--- What you need to do ---
In the records below, find each line with "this" and copy it.

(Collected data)
----------

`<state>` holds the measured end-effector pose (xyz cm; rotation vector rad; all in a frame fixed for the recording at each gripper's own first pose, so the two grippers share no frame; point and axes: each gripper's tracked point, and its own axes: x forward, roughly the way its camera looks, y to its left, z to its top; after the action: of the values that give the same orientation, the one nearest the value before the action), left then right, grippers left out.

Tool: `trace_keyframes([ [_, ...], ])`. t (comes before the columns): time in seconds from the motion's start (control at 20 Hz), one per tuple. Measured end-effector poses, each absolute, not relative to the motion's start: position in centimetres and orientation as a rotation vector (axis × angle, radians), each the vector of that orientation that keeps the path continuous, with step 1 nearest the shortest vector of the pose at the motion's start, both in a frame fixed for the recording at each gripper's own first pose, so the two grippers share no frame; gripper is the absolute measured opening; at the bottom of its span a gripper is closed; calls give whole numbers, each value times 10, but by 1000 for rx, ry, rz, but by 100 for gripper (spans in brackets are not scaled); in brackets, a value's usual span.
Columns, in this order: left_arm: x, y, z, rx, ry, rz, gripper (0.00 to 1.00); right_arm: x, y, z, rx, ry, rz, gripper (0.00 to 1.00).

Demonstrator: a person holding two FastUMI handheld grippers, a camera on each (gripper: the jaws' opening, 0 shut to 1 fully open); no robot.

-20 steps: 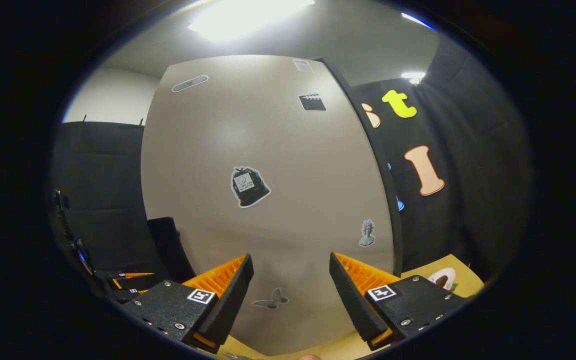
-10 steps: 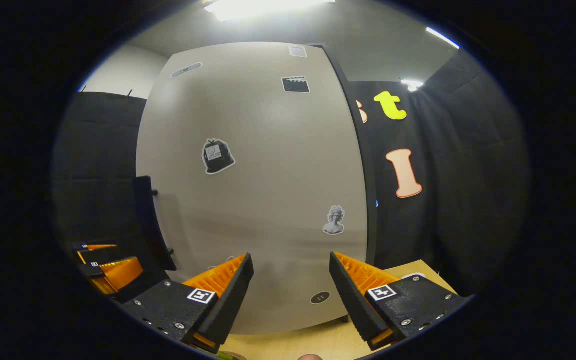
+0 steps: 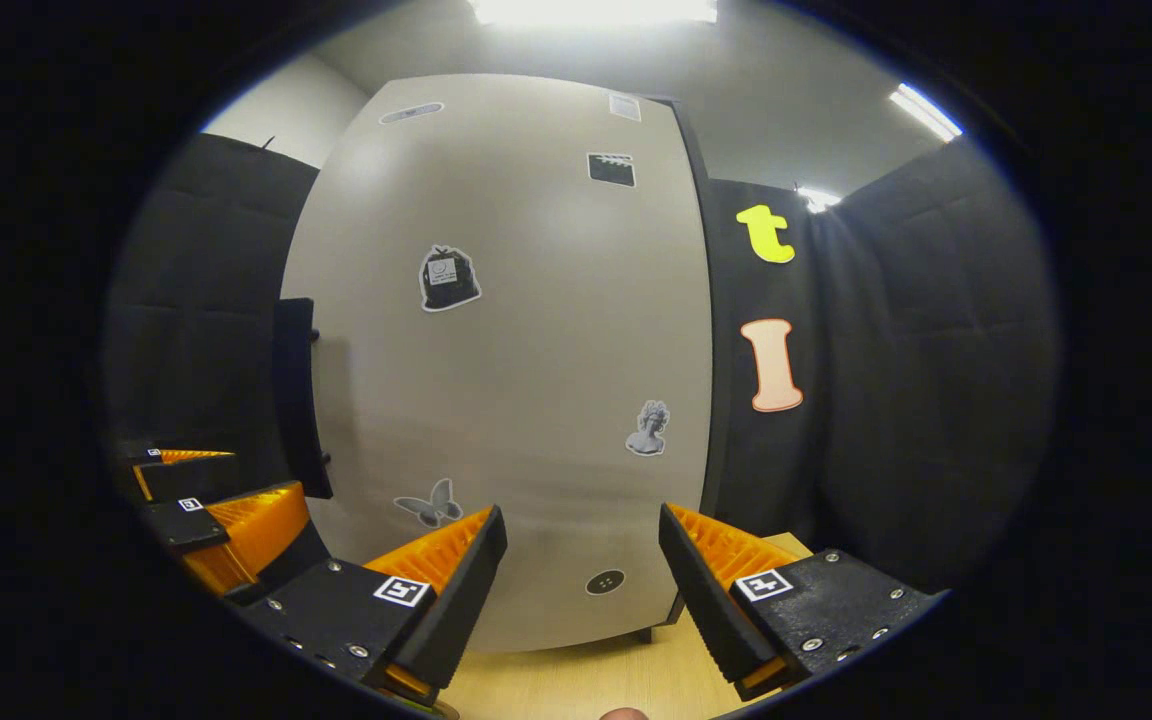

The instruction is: Open the cabinet door with the right hand, grasp the bottle in the cabinet with the left hand and place it on the coaster, then close the cabinet door with the right hand.

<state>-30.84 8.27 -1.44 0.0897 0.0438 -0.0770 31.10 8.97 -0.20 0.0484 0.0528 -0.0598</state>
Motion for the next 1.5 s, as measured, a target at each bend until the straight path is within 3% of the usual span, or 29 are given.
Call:
trace_keyframes([
  [0.1,-301,73,-15,89,38,-86,92,308,90,1,56,51,-61,95],
  [0.2,-300,70,-13,96,33,-90,84,302,87,1,74,48,-73,95],
  [0.25,-299,68,-15,97,35,-89,84,302,87,0,74,52,-82,95],
  [0.3,-298,66,-17,94,37,-88,92,300,85,-3,71,61,-89,95],
  [0.45,-298,57,-17,67,37,-93,92,297,87,-6,78,73,-91,95],
  [0.5,-298,54,-15,76,31,-99,84,297,87,-6,74,72,-89,95],
  [0.55,-300,52,-14,93,29,-101,88,295,85,-5,68,66,-95,95],
  [0.65,-303,48,-12,101,26,-109,84,298,87,-5,59,54,-89,95],
  [0.7,-305,47,-10,99,23,-110,84,300,90,-5,60,51,-82,91],
  [0.8,-307,47,-12,84,26,-112,92,300,88,0,53,39,-84,95],
  [0.85,-306,46,-15,77,34,-109,84,301,87,2,48,33,-84,95],
  [0.95,-308,47,-16,67,43,-105,92,302,92,0,40,35,-77,91],
  [1.1,-309,49,-14,78,36,-95,84,305,93,-1,41,36,-67,91],
  [1.2,-311,50,-9,101,15,-85,92,305,92,1,46,27,-68,95],
  [1.25,-313,50,-4,111,-7,-78,88,305,92,2,50,23,-67,91],
  [1.3,-315,53,3,126,-35,-63,92,306,93,4,51,17,-65,91],
  [1.35,-317,52,4,126,-44,-66,87,307,94,6,54,8,-62,91],
  [1.5,-318,40,6,51,-39,-114,87,309,97,12,49,-8,-53,95],
])
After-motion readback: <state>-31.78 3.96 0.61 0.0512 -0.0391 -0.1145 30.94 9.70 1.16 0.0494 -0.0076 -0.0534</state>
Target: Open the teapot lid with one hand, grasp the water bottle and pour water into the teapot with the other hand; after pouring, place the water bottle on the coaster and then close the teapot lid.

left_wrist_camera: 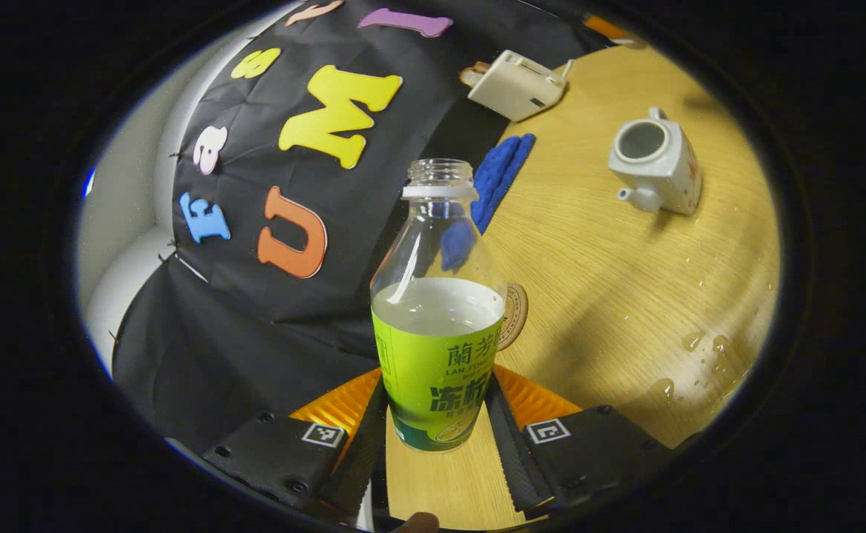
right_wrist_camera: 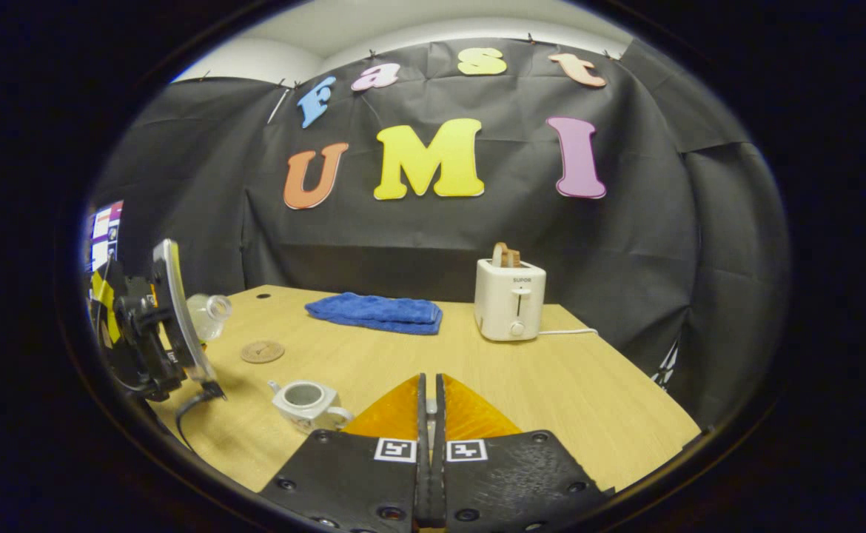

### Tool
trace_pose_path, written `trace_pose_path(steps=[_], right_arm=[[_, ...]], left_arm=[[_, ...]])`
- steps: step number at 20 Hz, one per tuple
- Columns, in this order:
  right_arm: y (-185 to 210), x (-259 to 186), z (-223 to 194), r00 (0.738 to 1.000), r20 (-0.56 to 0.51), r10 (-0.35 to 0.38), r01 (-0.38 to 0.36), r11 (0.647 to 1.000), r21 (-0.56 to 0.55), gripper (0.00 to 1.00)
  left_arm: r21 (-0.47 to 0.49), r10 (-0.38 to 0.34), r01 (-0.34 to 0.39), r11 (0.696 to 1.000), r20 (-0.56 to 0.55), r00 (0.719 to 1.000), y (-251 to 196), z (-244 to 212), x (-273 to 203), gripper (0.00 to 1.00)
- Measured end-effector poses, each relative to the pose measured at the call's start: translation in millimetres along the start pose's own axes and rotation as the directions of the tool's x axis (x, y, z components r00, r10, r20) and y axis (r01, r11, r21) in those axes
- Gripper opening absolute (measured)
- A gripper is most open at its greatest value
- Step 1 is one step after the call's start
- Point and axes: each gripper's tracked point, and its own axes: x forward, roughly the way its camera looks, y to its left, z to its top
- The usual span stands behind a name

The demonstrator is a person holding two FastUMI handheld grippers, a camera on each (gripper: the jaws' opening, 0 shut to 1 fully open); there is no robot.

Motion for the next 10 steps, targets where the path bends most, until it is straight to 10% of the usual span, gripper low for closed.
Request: trace_pose_path(steps=[10], right_arm=[[-32.0,-3.3,-14.1,1.0,-0.002,-0.004,0.004,1.0,0.022,0.0]], left_arm=[[0.365,-0.012,0.004,0.931,0.019,1.0,-16.6,42.7,-5.6,0.74]])
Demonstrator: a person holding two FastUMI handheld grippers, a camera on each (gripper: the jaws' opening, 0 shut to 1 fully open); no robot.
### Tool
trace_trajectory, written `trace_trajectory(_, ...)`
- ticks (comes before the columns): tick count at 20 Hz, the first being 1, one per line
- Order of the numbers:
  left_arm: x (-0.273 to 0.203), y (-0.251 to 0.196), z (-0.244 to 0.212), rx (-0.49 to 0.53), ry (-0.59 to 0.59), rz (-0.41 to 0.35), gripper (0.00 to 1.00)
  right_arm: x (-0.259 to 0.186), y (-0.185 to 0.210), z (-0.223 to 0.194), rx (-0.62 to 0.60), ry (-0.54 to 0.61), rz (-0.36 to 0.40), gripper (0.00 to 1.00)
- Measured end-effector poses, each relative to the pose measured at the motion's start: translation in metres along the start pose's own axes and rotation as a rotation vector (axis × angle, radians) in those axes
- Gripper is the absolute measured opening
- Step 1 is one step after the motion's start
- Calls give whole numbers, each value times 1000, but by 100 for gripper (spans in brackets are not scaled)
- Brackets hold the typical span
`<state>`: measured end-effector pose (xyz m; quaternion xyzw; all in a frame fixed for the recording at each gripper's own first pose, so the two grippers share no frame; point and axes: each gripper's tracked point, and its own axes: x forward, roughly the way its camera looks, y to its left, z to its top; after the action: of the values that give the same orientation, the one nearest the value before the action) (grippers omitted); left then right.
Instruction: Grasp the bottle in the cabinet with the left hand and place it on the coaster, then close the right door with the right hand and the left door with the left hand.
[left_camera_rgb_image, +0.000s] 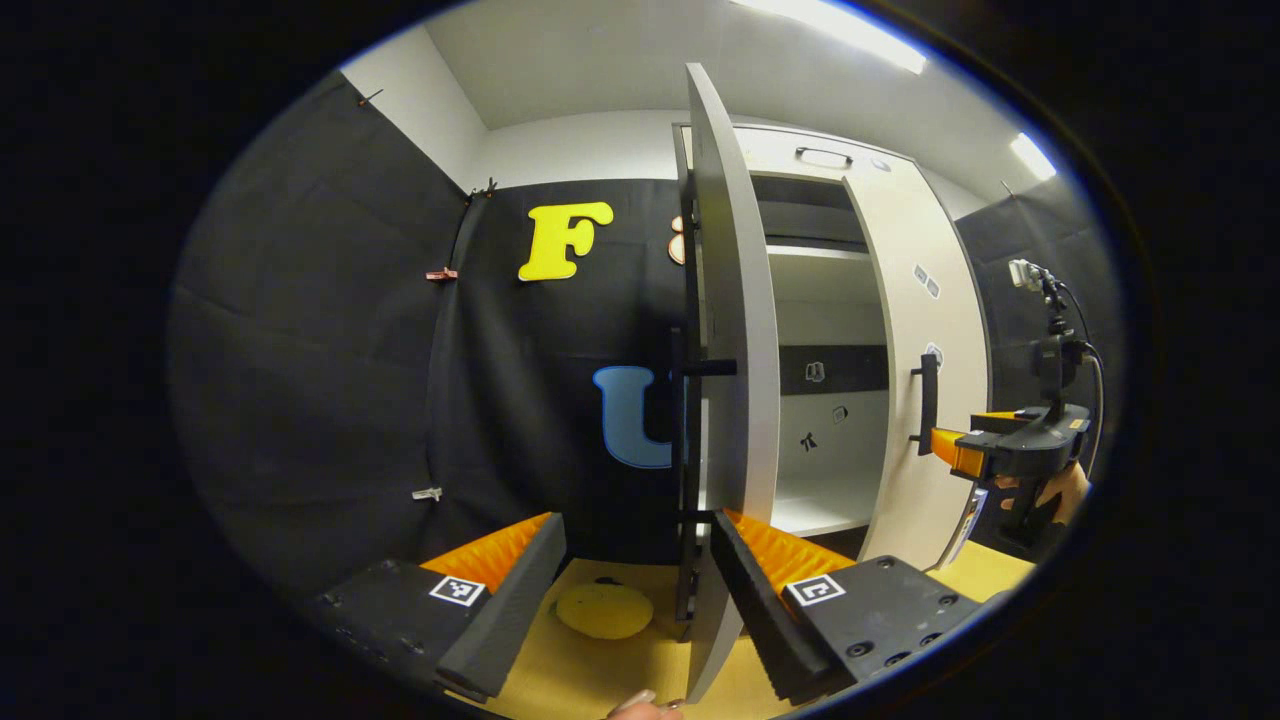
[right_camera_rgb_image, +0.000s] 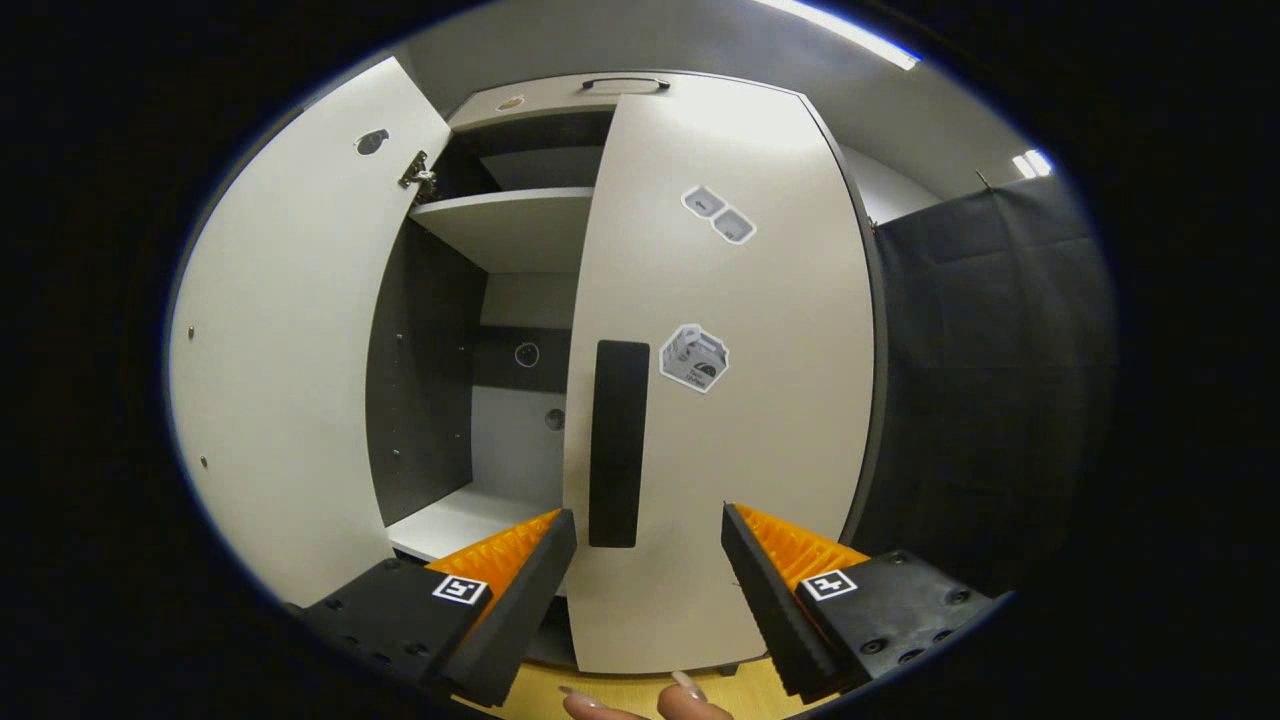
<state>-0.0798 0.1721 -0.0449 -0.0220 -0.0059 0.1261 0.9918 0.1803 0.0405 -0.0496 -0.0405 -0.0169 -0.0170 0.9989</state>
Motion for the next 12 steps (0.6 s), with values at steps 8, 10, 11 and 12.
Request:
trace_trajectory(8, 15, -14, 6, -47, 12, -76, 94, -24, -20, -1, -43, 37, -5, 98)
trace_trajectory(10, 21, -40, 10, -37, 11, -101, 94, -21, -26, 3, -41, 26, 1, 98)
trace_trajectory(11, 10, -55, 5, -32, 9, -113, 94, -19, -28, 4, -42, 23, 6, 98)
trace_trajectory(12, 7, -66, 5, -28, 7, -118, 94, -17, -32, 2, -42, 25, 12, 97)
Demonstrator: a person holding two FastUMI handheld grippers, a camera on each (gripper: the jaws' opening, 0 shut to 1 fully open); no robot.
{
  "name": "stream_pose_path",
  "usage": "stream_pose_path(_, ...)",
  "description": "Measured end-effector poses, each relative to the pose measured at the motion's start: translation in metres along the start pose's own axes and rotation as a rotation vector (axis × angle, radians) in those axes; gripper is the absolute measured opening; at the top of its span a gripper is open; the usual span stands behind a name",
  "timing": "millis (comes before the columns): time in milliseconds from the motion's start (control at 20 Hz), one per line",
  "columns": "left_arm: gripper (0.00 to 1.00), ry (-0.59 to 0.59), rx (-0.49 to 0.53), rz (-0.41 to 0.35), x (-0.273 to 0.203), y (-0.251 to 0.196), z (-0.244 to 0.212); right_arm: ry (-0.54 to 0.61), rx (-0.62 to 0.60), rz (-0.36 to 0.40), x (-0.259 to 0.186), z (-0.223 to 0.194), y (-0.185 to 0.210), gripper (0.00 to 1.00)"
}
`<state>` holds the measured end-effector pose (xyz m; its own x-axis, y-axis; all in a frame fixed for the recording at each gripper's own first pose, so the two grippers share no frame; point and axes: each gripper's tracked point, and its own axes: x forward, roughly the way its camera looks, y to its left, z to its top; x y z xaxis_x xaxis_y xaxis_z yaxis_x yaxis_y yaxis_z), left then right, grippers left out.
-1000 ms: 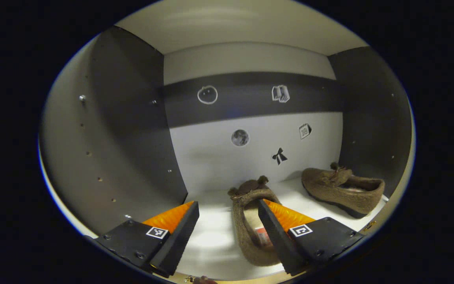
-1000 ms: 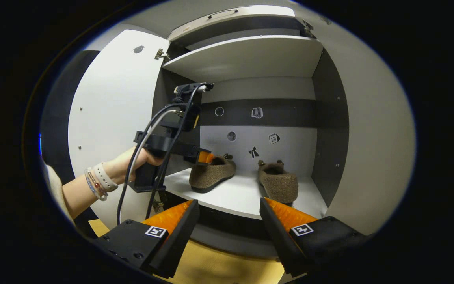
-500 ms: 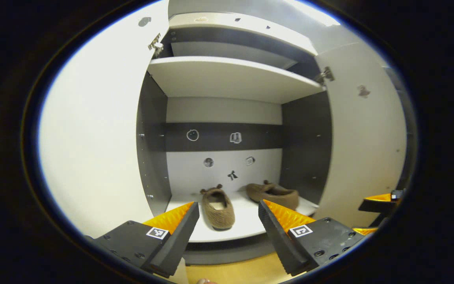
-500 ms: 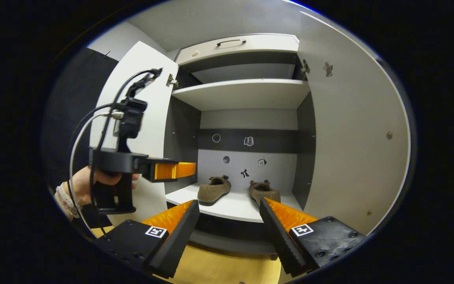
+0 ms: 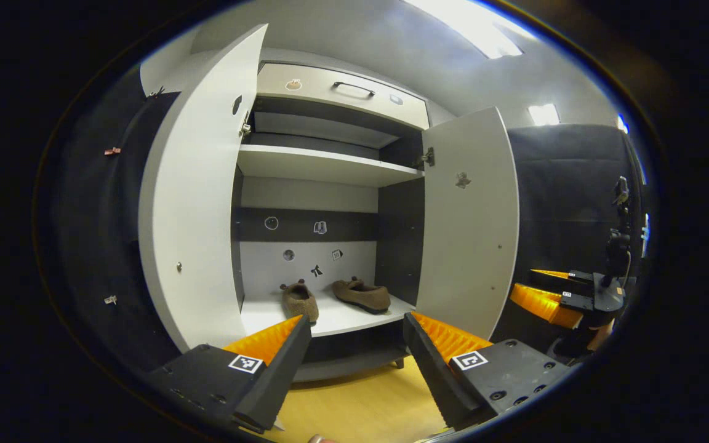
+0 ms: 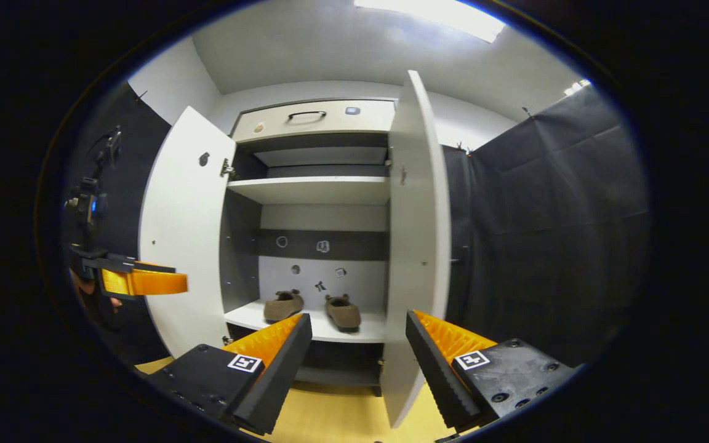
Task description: Grab one shoe with the right hand and put it into the shoe cabinet, grab the other shoe with the left hand and put it into the shoe cabinet; then close the right door with the right hand and the left door with the left hand.
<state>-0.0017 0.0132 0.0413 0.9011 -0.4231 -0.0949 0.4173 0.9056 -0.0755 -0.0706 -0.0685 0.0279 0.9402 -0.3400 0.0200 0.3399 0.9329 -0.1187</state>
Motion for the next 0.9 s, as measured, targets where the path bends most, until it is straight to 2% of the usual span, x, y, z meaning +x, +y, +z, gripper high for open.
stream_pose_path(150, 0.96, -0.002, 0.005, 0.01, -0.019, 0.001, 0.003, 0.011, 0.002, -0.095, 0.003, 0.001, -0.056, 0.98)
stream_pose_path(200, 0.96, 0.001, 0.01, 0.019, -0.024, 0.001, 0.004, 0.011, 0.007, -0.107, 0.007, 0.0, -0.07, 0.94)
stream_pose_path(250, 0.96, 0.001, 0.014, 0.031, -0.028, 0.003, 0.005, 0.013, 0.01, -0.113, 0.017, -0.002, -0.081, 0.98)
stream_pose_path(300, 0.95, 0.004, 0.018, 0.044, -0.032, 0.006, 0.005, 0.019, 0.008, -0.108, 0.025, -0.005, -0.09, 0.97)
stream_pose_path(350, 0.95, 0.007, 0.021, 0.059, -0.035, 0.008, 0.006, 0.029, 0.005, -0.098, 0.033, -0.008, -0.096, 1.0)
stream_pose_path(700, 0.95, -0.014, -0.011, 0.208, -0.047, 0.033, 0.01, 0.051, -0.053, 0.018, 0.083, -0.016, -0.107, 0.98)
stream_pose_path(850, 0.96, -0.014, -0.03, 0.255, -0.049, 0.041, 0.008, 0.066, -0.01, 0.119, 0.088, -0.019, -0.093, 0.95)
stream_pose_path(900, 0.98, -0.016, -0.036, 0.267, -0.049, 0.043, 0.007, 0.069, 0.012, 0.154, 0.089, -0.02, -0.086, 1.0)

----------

--- Output below ---
Columns, in this order: left_arm: x, y, z, rx, ry, rz, gripper (0.00 to 1.00); right_arm: x, y, z, rx, ry, rz, gripper (0.00 to 1.00).
- Columns, in this order:

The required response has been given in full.